In this situation, the assessment of the composition of the initial diesel fuel by hydrogenable components is of particular importance, which is necessary for mathematical modeling of the process [7,8,11,12,13,14,15,16,17,18,19].

It is almost impossible to take into account the full composition of raw materials for organosulfur impurities when developing a mathematical model for diesel fuel hydrotreatment. Dozens of these components are present in the feedstock in micro-quantities. In addition, hydrodesulfurization reactions are usually carried out through a series of intermediate reactions. For example, during the hydrogenolysis of dibenzothiophene 11 direct and reverse reactions occur (Figure 1).

Figure 1. Trajectory of transitions from dibenzothiophene to hydrogen sulfide [15].

When developing a mathematical model for hydrotreating, researchers characterize the composition of raw materials using a conditional model. This model reduces the variety of impurities to several pseudocomponents or lumps [16,17,20]. Often, researchers group organosulfur impurities into one or two pseudo-components based on their reactivity in hydrodesulphurization reactions (Figure 2). The number of pseudo-components determines whether a two-, three-, or four-component kinetic model for diesel fuel hydrotreatment is forming. Pseudo-components can be formed based on the reactivity of impurities, which includes groups of organosulphur impurities with very high, high, low, or very low reactivity [20].

Figure 2. The real distribution of organosulfur impurities of several (for example, three) homologous series in the hydrotreated diesel fuel feedstock (a) and the model of this feedstock as three pseudocomponents, each of which is a combination of all members of the homologous series (b). ●, ▲, and -homologues, e.g., disulfides, with successively increasing boiling points and decreasing reactivity.

There are many unresolved problems with this widely used model. It does not take into account that homologues, or groups of compounds with significantly different boiling points, have different reactivity. Additionally, selecting fractions of different homologous compounds from hydrotreated feedstock for experimental determination of kinetic parameters is a very time-consuming process. In model calculations, the concentration of pseudo-components is determined as their number per cubic meter of feedstock, which leads to an increase in reaction time.

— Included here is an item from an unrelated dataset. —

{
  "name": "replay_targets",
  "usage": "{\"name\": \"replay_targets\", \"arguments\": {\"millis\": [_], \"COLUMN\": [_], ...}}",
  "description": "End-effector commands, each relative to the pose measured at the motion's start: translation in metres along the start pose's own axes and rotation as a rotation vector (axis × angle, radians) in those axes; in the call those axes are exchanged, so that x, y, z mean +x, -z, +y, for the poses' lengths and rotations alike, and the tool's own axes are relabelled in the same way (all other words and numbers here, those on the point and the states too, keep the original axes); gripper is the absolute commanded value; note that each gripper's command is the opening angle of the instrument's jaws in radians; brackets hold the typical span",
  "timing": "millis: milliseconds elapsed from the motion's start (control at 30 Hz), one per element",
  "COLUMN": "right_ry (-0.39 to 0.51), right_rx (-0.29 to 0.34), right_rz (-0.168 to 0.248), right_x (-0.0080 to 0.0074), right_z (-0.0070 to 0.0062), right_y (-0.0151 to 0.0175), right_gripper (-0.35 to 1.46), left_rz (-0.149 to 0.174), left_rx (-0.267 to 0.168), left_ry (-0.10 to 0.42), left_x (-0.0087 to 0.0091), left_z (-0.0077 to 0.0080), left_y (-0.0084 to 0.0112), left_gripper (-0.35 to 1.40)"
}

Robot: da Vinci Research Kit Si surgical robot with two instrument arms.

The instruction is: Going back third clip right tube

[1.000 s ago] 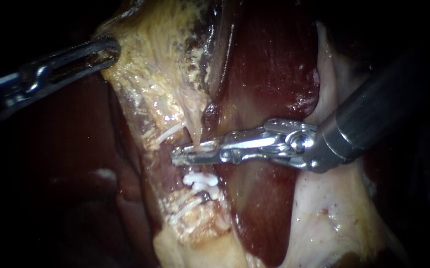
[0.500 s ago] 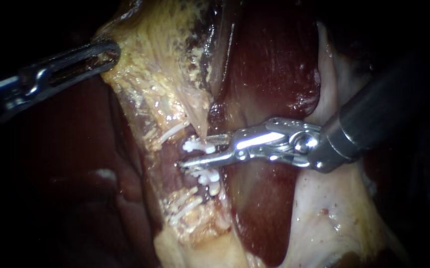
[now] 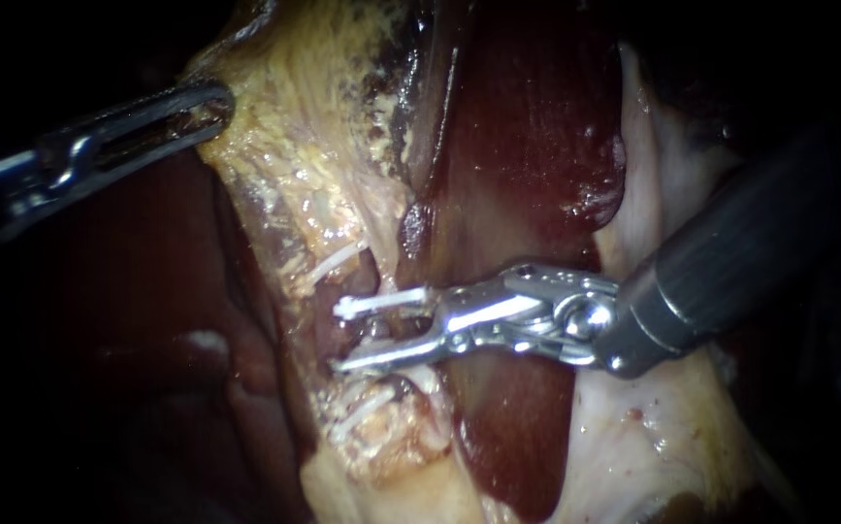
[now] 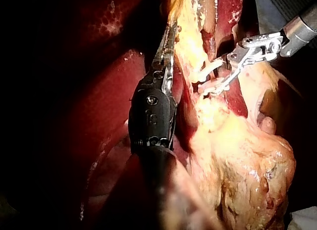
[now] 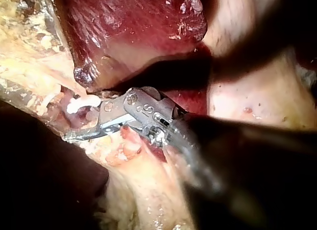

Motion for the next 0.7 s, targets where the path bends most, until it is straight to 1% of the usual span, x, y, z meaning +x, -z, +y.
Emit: {"name": "replay_targets", "arguments": {"millis": [33,167,267,367,500,633,700], "right_ry": [0.015,0.092,0.131,0.188,0.292,0.413,0.446], "right_rx": [-0.014,-0.055,-0.069,-0.063,-0.048,-0.032,-0.027], "right_rz": [0.005,0.016,0.017,0.012,0.001,-0.008,-0.011], "right_x": [0.0000,0.0003,0.0004,0.0005,0.0006,0.0010,0.0013], "right_z": [0.0005,0.0019,0.0021,0.0017,0.0008,-0.0004,-0.0009], "right_y": [0.0003,0.0019,0.0032,0.0051,0.0078,0.0103,0.0112], "right_gripper": [0.60,0.60,0.60,0.60,0.60,0.60,0.60], "left_rz": [0.000,0.000,0.000,0.000,0.000,0.000,0.000], "left_rx": [0.000,0.000,0.000,0.001,0.002,0.002,0.002], "left_ry": [0.000,0.000,0.000,-0.001,-0.001,-0.001,-0.001], "left_x": [0.0000,0.0001,0.0001,0.0001,0.0001,0.0001,0.0001], "left_z": [0.0000,0.0000,0.0000,0.0001,0.0003,0.0003,0.0003], "left_y": [0.0000,0.0000,0.0000,0.0002,0.0003,0.0004,0.0004], "left_gripper": [-0.35,-0.35,-0.35,-0.35,-0.35,-0.35,-0.35]}}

The proposed work considers a fundamentally new model of diesel fuel with hydro-degreased impurities, with a large number of pseudo-components and different principles of their formation, simple analytics, and its features and prospects for use in calculations and improvement of the industrial hydrotreatment process.

2. Methodical Part

Since in this work, we solve the problem of comparing different variants of hydrotreatment reactor blocks to remove organosulfur impurities under identical technological conditions, there is no need for a complex hierarchical model of catalytic hydrotreating. Due to this, the reactor is calculated based on the following assumptions:

: Quasi-homogeneous reaction flow within the reactor;
: Constant velocities of local flow jets and ideal displacement hydrodynamic model in the reactor;
: Isothermicity of the process;
: Stationarity of the process;
: Constant catalyst activity over time τ;
: The content of total organosulphur in the feedstock or its narrow fractions is treated as an organosulfur pseudo-component, and its concentration is determined by analyzing total sulfur;
: Effective rates of hydrodesulphurization reactions for pseudocomponents.

Under these assumptions, the mathematical model of a hydrotreating reactor, when analyzing the process using N organosulfur pseudocomponents, takes the form of the following system of equations

\begin{rcases} \frac{dC_{S1}}{d\tau} &= -k_1 C_{S1} \\ \frac{dC_{S2}}{d\tau} &= -k_2 C_{S2} \\ &\cdots \\ \frac{dC_{Si}}{d\tau} &= -k_i C_{Si} \\ &\cdots \\ \frac{dC_{SN}}{d\tau} &= -k_N C_{SN} &\end{rcases}

(1)

where C_Si and k_i are the concentration of the organosulfur component and the effective reaction rate constant of the ith pseudocomponent, respectively.

Numerical values of the concentrations of organosulfur components in the hydrotreating feedstock and effective rate constants of the hydrodesulfurization reactions were taken from independent literature sources.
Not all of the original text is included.